● **EXERCISE**: Repeat the data verbatim, images excluded.

● **DATASET CONTENT**:
+ + + +

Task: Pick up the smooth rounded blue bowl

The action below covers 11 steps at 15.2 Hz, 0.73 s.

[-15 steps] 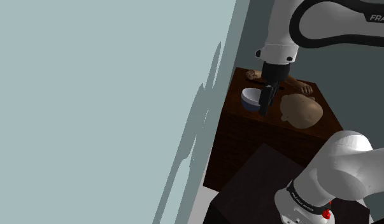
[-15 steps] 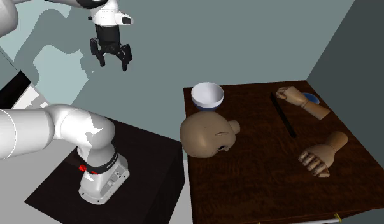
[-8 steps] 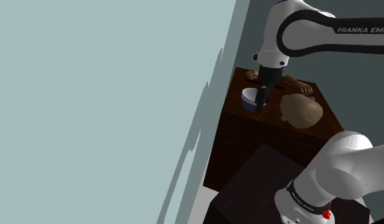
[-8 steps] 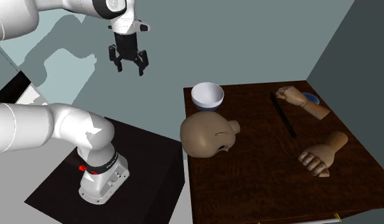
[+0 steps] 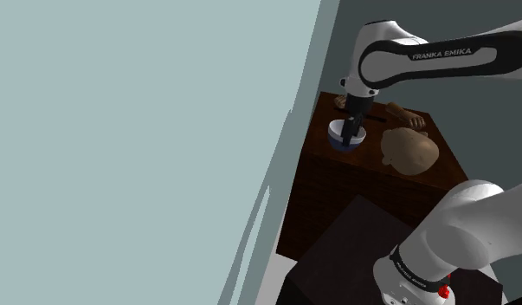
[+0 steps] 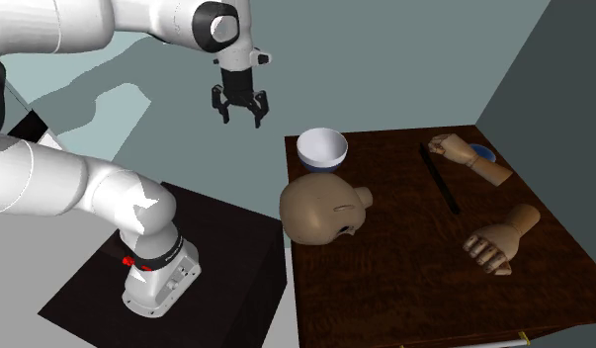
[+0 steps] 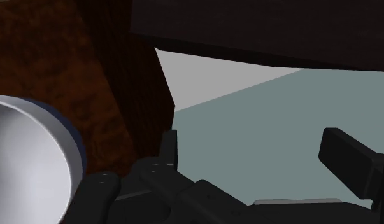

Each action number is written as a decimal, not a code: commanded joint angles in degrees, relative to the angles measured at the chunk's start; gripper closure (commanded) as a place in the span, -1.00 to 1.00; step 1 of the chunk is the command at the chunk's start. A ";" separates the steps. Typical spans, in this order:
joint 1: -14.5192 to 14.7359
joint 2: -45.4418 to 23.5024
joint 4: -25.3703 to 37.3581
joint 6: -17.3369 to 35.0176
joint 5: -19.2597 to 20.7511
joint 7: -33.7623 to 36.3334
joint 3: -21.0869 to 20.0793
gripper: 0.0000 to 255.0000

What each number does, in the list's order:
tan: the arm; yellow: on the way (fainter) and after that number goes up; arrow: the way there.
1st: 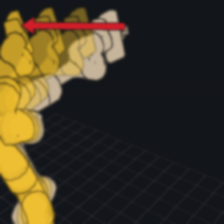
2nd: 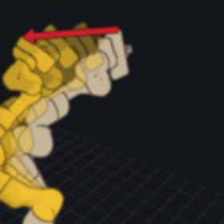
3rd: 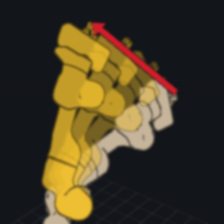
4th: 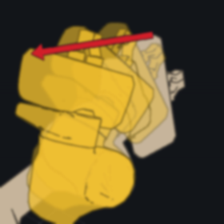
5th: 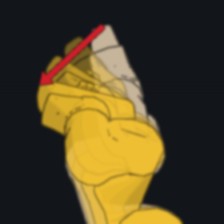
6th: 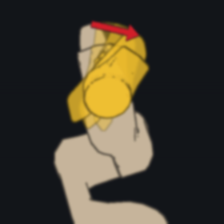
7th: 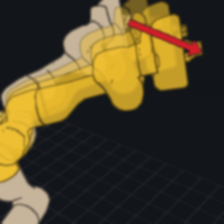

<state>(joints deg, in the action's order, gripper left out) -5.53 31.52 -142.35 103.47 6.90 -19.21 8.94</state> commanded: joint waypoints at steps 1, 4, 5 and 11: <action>-0.76 -2.33 -0.02 3.25 1.30 -1.35 1.33 -1.00; -1.83 -7.13 1.53 7.76 2.84 -3.64 3.59 -1.00; -2.15 -8.80 2.19 9.21 3.24 -4.41 4.34 -1.00; -3.76 -19.46 7.54 17.21 4.07 -9.28 8.52 -1.00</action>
<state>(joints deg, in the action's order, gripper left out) -9.03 13.48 -135.41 119.34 10.85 -27.77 16.89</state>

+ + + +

● **RESPONSE BOX**:
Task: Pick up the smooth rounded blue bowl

The action below covers 11 steps at 15.2 Hz, 0.73 s.

[-15 steps] 
[-15 steps] 
[-8 steps] 
[-8 steps] 
[+0 steps] 
[+0 steps] 
[+0 steps] 

Each action number is written as a decimal, not a code: commanded joint angles in degrees, relative to the angles measured at the chunk's start; gripper closure (commanded) as a place in the span, -1.00 to 1.00; step 1 of the chunk is the command at the chunk's start. A ";" separates the steps. Typical spans, in this order:
joint 1: -14.5192 to 14.7359
joint 2: -45.4418 to 23.5024
joint 4: -25.3703 to 37.3581
joint 6: -17.3369 to 35.0176
joint 5: -19.2597 to 20.7511
joint 7: -33.7623 to 36.3334
joint 3: -21.0869 to 20.0793
gripper: 0.0000 to 255.0000

What each number does, in the list's order:
tan: the arm; yellow: on the way (fainter) and after that number goes up; arrow: the way there.
1st: 
2nd: 
3rd: 
4th: 
5th: 
6th: 
7th: 

<state>(joints deg, in the action's order, gripper left out) -5.53 31.52 -142.35 103.47 6.90 -19.21 8.94</state> commanded: joint waypoints at steps 1, 4, 5 and 11: <action>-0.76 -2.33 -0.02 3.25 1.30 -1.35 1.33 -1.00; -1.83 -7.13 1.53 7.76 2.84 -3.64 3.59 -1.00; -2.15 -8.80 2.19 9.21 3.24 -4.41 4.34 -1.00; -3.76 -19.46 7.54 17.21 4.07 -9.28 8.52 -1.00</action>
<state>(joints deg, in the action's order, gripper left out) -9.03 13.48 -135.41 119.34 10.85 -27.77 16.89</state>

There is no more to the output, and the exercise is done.